• [WORK TASK]
Would you please copy each line below that includes the string "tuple"?

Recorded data
------------------------------

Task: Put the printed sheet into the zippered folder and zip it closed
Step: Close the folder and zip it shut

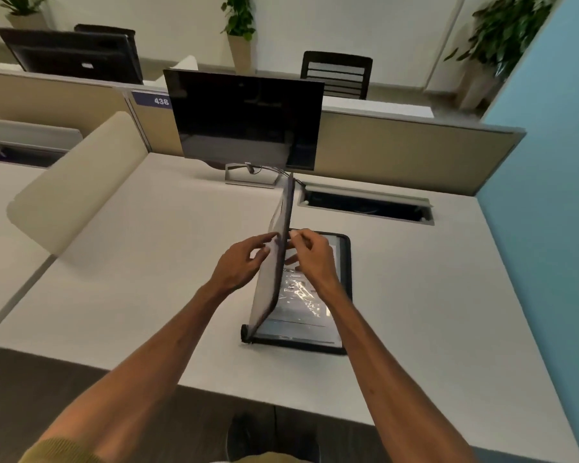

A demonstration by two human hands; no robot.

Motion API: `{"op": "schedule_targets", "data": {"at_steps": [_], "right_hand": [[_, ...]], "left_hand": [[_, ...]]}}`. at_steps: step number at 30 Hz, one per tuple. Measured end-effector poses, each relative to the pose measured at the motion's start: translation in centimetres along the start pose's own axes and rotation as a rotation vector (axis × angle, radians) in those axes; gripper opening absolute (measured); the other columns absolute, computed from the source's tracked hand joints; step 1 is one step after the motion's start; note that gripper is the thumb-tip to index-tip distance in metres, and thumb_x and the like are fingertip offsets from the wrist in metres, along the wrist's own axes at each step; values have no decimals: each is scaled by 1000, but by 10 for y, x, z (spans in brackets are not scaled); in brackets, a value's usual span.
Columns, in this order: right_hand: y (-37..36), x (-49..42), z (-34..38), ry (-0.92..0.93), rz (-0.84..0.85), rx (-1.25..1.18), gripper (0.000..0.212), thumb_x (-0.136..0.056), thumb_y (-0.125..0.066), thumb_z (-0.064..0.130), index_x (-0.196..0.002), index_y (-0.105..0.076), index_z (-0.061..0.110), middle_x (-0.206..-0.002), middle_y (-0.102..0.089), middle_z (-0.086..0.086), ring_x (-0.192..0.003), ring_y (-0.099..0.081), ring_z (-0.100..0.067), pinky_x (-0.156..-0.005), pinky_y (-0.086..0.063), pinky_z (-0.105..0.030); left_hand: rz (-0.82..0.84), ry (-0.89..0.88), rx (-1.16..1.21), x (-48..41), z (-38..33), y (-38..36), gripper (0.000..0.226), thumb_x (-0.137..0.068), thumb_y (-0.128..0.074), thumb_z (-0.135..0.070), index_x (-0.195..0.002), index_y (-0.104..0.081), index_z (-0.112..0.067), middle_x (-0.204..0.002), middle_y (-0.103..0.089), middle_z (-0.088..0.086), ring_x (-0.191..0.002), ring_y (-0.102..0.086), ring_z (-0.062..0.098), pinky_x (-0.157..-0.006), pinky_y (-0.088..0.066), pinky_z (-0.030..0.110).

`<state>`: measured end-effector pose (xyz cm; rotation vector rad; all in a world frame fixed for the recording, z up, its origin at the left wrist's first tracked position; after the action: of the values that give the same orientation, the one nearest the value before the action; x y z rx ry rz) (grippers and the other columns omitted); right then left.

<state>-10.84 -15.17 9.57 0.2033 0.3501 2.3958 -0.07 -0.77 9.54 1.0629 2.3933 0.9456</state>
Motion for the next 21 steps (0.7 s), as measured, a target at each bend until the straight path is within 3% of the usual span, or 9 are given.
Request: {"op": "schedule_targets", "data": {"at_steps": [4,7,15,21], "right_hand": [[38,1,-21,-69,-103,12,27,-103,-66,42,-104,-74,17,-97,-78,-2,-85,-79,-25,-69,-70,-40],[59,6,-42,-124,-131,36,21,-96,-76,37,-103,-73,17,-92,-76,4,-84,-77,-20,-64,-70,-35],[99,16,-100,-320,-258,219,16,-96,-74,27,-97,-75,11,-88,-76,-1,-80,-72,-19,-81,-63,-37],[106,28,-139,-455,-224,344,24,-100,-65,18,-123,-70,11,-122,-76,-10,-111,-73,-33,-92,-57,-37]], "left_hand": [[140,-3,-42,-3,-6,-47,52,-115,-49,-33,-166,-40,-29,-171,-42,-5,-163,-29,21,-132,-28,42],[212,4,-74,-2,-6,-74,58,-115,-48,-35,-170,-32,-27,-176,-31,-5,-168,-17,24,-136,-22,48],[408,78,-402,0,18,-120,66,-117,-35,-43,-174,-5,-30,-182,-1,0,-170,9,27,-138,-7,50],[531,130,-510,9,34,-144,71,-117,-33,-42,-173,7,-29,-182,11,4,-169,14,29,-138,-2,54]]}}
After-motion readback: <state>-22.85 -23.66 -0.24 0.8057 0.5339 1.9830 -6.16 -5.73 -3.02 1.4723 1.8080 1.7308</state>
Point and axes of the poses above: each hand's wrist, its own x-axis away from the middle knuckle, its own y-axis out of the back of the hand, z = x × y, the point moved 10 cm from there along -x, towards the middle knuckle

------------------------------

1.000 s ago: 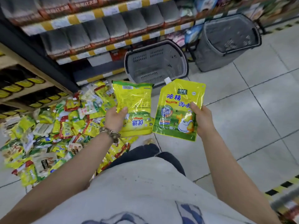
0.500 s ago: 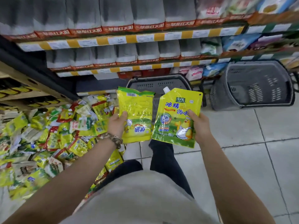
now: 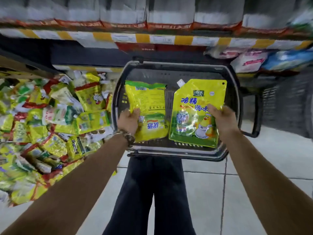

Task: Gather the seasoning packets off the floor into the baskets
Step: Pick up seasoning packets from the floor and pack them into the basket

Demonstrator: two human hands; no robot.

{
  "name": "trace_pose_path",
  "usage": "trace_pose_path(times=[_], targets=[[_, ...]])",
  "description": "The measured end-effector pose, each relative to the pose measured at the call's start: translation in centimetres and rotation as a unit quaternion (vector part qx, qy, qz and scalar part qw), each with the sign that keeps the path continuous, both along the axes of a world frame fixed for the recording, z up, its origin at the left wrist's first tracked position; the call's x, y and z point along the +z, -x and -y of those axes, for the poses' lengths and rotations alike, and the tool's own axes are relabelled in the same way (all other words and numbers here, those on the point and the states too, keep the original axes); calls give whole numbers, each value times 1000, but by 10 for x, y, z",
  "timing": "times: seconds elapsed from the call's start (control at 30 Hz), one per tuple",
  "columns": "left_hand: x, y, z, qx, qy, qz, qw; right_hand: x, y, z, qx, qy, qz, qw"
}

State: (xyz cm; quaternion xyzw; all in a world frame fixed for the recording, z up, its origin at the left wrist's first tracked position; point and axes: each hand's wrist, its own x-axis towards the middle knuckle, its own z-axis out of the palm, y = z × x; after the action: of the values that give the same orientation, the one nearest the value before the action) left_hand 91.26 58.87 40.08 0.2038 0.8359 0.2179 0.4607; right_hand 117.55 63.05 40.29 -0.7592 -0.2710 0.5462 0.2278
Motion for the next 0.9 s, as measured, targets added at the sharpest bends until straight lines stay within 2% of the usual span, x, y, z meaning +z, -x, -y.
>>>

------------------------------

• [RESPONSE TO THIS TASK]
Motion API: `{"op": "schedule_targets", "data": {"at_steps": [_], "right_hand": [[_, ...]], "left_hand": [[_, ...]]}}`. at_steps: step number at 30 Hz, one per tuple. Measured end-effector poses, each relative to the pose measured at the motion's start: translation in centimetres along the start pose's own axes and rotation as a rotation vector (axis × angle, radians) in those axes; gripper opening absolute (measured); the other columns absolute, computed from the source's tracked hand joints; step 1 is one step after the motion's start; note that gripper is the thumb-tip to index-tip distance in metres, and thumb_x and the like are fingertip offsets from the wrist in metres, along the wrist's own axes at each step; values have no decimals: each is scaled by 1000, but by 10 for y, x, z (spans in brackets are not scaled); in brackets, a value's usual span.
  "timing": "times: seconds elapsed from the call's start (control at 30 Hz), one per tuple",

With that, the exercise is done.